30 September 2020
4 mins Read
As an Australian, there’s nothing quite so life-affirming as seeing over 20 Indigenous communities come from far and wide to the remote outback town of Laura in the Cape York Peninsula to take part in this biannual, three-day, dance festival.
Pitch a big tent with your family and teach your children about the rich Aboriginal heritage that can be found up and down the country, in a dramatic weekend of costume, movement and stories.
Look out for dates towards the end of July next year.
Leave your kids thoroughly exhausted for the rest of the year with a week spent on the World Heritage Site of Fraser Island, the largest island of sand on the planet.
Take a tour of its famed beach highways, rainforests and lakes by hiring a 4WD (check out fraserisland4wd.com.au), before retreating to the comforts of Kingfisher Bay Resort and its wealth of activities – whale-watching anyone?
Tell the kids that they’re going to have a sleepover, then surprise them by whisking them off to Sydney’s Taronga Zoo, which will look like it’s closing its doors for the evening. But into the zoo you will go to find luxury glamping accommodation with views of Sydney Harbour and a buffet dinner, before you join a guide on a night safari of the zoo.
There are also encounters with animals back at the safari-style camp. You won’t have to buy them birthday presents for years to come.
Our national parks are incredibly varied and demand to be explored.
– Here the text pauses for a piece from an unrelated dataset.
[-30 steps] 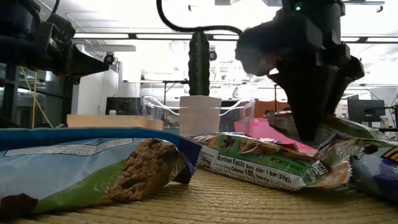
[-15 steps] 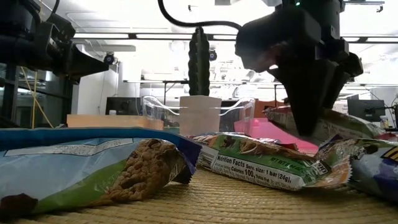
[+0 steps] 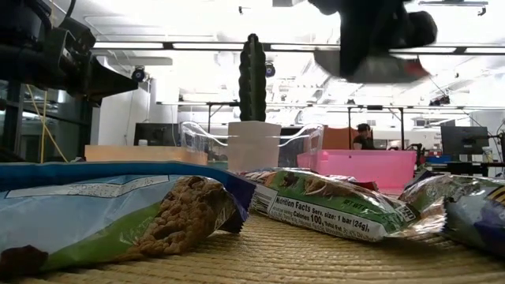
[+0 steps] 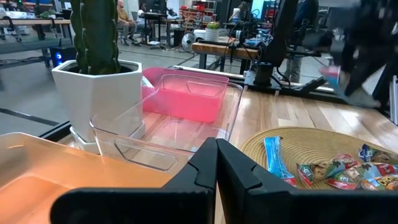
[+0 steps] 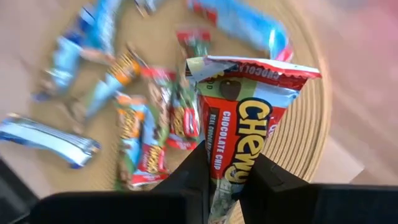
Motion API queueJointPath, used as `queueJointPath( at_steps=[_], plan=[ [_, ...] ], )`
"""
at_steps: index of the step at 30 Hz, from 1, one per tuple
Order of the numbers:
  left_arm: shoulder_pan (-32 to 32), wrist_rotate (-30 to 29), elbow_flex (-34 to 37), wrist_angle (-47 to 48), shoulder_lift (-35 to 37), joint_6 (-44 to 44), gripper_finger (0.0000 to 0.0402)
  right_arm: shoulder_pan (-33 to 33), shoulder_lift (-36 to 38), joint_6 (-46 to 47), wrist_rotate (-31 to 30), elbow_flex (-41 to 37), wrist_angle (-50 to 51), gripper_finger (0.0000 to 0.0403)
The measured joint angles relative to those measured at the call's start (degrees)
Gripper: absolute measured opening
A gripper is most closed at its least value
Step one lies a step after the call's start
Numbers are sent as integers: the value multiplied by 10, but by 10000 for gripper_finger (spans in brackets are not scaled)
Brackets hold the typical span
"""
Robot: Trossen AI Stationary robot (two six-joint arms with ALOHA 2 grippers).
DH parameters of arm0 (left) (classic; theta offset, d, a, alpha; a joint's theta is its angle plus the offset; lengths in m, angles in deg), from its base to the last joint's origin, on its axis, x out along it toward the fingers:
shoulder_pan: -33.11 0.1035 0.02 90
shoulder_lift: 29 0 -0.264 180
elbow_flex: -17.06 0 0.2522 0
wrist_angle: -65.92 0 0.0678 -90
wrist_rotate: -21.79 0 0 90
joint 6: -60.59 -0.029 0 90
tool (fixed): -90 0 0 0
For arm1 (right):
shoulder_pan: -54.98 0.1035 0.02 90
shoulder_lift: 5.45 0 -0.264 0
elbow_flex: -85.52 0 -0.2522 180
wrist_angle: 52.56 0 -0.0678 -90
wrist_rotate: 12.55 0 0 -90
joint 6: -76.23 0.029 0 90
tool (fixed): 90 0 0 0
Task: Pick and place Granola Bars by type
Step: Put the red granola bar into the transparent bin
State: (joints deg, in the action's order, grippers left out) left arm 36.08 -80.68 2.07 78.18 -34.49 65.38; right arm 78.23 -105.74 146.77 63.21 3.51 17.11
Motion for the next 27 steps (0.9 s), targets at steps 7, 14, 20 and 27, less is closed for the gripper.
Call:
queueJointPath(
  at_steps=[7,14,20,27],
  plan=[
    [0,0,0,0,0,0,1,0,77,-61,-77,0,-22,44],
    [0,0,0,0,0,0,1,0,121,-135,-152,0,-74,41],
    [0,0,0,0,0,0,1,-4,130,-206,-190,0,-138,45],
    [0,0,0,0,0,0,1,-28,130,-285,-196,0,-221,40]
  ],
)
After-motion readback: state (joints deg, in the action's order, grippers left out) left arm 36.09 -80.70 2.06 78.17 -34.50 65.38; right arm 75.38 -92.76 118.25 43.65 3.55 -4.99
Here’s our top five you have to take the kids to before they become too old and no longer want to talk to you:
1. World’s oldest rainforest at Daintree, Qld
2. The real outback at Kakadu, NT
3. Jaw-dropping wilderness views in the Blue Mountains, NSW
4. Remarkable geology in the Flinders Ranges, SA
5. Dramatic, wild beauty at Cradle Mountain-Lake St Clair, Tas
Unlike its more famous east coast counterpart, the Great Barrier Reef, Ningaloo is a fringing reef meaning you can don a snorkel and fins and start exploring its coral straight off the many white sand beaches around Exmouth.
With children though you’ll probably feel safer out on the sea as part of a tour. Head to the Ningaloo Visitor Centre to book snorkelling tours, whale watching, diving trips and a chance to swim with the most famous residents: the enormous whale sharks that can reach 10 metres in length.
The spectacular coastline around Shark Bay Marine Park, 900 kilometres north of Perth, holds an amazing wildlife encounter that has catapulted one of its beaches at Monkey Mia reserve, onto our family-friendly bucket list.
For more than 50 years, a pod of inquisitive bottlenose dolphins has been coming to shore to be fed, now by Parks and Wildlife Service officers, in front of an equally inquisitive gathering of humans. Your kids will remember it forever.
You don’t have to spend a small fortune to see the Kimberley by boat; you can head to Cape Leveque and see its remarkable beaches studded with striking red sandstone bluffs by going overland from Broome on a Kimberley Wild 4WD tour.
From as little as $269 per adult, and $169 for children, the full-day trip stops at the Beagle Bay Aboriginal Community along the way, with lunch at Cygnet Bay Pearl Farm, before snaking along the coastline and letting you and the kids cool off in the ridiculously blue waters of Cape Leveque.